* PROBLEM TO SOLVE *
For this exercise, an exact copy is needed of only the lines from the one containing "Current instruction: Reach" through the end of the data, with pictures left out.

* INFORMATION PROVIDED *
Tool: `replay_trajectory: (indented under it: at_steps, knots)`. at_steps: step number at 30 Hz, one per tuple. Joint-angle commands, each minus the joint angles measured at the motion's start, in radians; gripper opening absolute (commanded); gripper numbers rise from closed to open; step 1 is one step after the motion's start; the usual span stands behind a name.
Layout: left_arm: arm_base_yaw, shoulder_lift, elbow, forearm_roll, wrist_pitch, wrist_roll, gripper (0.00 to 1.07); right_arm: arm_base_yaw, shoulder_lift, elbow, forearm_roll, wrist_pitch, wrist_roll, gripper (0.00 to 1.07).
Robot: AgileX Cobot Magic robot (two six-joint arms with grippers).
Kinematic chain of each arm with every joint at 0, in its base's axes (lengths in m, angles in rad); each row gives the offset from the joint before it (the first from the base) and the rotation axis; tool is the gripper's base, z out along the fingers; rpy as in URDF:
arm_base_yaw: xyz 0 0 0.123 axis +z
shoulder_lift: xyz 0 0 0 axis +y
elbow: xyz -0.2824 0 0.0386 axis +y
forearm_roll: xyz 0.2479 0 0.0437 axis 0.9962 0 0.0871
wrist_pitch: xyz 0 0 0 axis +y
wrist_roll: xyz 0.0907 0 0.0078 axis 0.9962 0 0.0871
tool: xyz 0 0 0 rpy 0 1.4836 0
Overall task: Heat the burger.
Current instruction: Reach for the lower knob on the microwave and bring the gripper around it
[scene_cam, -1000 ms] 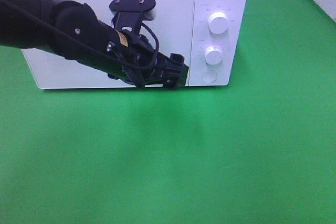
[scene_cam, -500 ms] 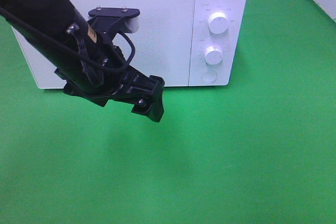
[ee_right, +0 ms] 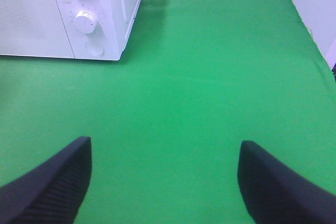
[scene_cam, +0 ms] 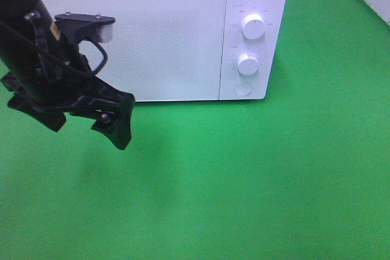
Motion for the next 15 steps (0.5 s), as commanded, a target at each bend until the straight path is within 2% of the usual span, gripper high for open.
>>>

* ANSWER TO THIS EXERCISE *
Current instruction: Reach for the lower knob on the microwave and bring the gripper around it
[scene_cam, -1000 ms] 
[scene_cam, -500 ms] 
[ee_right, +0 ms] 
[scene_cam, +0 ms] 
Motion for the next 15 steps (0.5 s), as commanded, a target at each bend until the straight path is within 2% of the usual span, gripper high for open.
>>>

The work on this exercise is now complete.